Shay took a shallow breath, then let it out slowly, and for the first time I noticed he was trembling. "I need to just get this out, and say it, so please, just let me speak. This isn't easy for me, at all, and it's killing me that what I'm going to say is going to hurt you. Because hurting you is the last thing I ever want to do."

"Then don't." I petulantly cried. Knowing I was being unfair, and selfish, and not caring. For once in my life, I wanted to be the selfish one. To demand what I wanted.

Shay's face was gray, and he almost looked exactly like when he had been lying in that hospital bed. His eyes had a haunted look, glistening with moisture, his mouth a grim line. "Please, Bennett. I need you to just listen to me. And then, if you hate me, fine. But I need to get this out."

Sniffing, I nodded my head for him to speak. To say what he had to say. My muscles were so tight, I was afraid if I moved even an inch, they would snap in two.

"I agreed to file charges against Edward for assault and battery, and for a protective order," he began, his voice shaking. "And when Alex asked me if I wanted to do that, honestly, my first thought was no. I just want my son, and my life back. But then I thought, what am I teaching Lucas if I don't file these charges? That it's okay for a person to treat another person the way Edward treated me? For someone who is supposed to love you to hurt you that way? It's not how I want to raise him, to think that any of that is acceptable.
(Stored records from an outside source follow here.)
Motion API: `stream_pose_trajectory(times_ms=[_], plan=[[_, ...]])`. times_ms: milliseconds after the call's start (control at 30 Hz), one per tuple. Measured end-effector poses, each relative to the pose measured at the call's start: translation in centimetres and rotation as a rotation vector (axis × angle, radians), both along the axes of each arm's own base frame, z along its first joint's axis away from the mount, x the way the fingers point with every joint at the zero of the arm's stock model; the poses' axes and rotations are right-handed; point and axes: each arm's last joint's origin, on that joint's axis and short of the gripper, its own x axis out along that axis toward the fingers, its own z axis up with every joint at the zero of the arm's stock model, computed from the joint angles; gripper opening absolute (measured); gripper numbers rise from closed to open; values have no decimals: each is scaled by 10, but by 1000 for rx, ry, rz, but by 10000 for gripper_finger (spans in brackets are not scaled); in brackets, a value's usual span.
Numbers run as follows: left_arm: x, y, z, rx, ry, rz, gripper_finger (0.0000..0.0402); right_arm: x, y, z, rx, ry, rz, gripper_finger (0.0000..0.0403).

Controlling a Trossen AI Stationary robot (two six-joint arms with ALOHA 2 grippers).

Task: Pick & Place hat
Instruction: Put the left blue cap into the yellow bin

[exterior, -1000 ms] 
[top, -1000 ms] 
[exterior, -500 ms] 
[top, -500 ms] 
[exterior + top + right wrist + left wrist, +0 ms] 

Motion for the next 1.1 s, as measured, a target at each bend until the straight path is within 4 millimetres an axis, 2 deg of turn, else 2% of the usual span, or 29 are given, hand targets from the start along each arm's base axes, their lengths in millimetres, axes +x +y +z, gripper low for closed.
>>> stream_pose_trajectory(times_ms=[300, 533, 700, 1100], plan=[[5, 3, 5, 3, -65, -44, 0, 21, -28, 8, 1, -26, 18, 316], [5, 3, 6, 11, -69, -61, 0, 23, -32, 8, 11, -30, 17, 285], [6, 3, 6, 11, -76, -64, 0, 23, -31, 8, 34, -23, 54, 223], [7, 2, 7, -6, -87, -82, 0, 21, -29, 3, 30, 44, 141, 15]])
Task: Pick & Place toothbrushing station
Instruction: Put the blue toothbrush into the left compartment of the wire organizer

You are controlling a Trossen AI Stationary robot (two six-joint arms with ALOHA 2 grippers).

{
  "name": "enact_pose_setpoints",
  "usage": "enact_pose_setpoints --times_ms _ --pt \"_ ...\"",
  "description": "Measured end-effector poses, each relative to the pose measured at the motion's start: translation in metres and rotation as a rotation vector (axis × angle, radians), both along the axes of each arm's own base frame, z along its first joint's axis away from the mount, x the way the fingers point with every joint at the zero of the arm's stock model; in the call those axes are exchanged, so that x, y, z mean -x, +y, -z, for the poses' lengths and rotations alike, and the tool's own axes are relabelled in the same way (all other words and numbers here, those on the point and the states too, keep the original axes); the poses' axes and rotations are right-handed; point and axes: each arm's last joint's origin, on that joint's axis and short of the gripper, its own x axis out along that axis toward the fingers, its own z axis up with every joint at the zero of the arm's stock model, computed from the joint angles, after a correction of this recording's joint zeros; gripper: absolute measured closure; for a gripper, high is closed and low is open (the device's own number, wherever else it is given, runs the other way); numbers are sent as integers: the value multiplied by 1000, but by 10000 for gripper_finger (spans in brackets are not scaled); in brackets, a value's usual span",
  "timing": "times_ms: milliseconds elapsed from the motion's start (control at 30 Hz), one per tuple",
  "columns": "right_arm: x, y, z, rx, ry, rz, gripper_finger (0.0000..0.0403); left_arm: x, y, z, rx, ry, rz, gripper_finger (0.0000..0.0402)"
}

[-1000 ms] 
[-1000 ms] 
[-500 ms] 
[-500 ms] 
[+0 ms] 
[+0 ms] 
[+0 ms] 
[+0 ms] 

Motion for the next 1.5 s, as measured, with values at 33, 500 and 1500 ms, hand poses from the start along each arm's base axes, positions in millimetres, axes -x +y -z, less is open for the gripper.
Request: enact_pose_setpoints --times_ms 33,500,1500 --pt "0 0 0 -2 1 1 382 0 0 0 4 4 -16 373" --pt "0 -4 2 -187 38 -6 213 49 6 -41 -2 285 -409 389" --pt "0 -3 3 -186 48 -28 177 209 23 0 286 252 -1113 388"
I haven't been the best alpha role model for him, but I'm trying to change that. I agreed to the charges, so no, I am not going back to Edward. Ever." His voice was clear and steady on that last word, and I believed him.

Wrapping my arms tightly around my waist again, I hoped it would stop my stomach from heaving up into my throat. My body was trembling, and I hoped the gesture would lessen the shivers.

Shay swallowed hard, clasping his hands tightly in front of him, until his fingers were nearly white. "Alex sent me to Tessa Carpenter today. He thought it would be a good idea for the Alpha Law case. She and I talked for hours."

"She's really good," I whispered, staring at Shay's clenched hands in front of him.

"She is," he agreed quietly, then he made a sound that was sort of a dry laugh. "She gave me homework. And a hell of a lot to think about. I sat in the park for hours before Asher found me, trying to figure some things out."

"Like?" Even as I asked the question, I knew I really didn't want to know the answer. More tears fell from my eyes, and I didn't even try to stop them.

Shay released his hands and rubbed them lightly down his thighs. Over and over, until the sound they made was like an echo in my head. I wanted to shout at him to just spit out whatever it was he was going to say to me. But I doubted I could even get the words passed my tightly locked jaw and throat .

His eyes closed for a brief second, before he looked at me with so much tenderness and regret, my chest flared with physical pain, and I gasped out loud. This must be what an actual broken heart feels like, I thought a bit hysterically. First Lucas and now Shay. The pain merged into numbness, spreading down my body, and I wasn't sure if that was better or worse.

"You weren't in my plans, Bennett, not at all," Shay whispered, his tone slightly desperate. "I didn't plan on meeting my fated mate, and definitely not meeting you. You're so kind. And gentle. And just so very, very good."

"I'm not a fucking saint, Shay," I snapped, hating the way he flinched at my sharp, angry words.

"But you were my savior," he whispered roughly. "And my son's. You saved us, probably more than you even realize or I can ever explain in words. And I'm not just talking about at the hospital or taking us into your home. But in here," he laid a palm across his chest, "you saved us."

"My life is a mess right now," he continued, his voice anguished. "Edward is going to fight the Alpha Law, and it will probably get ugly. He's going to use anything he can against me."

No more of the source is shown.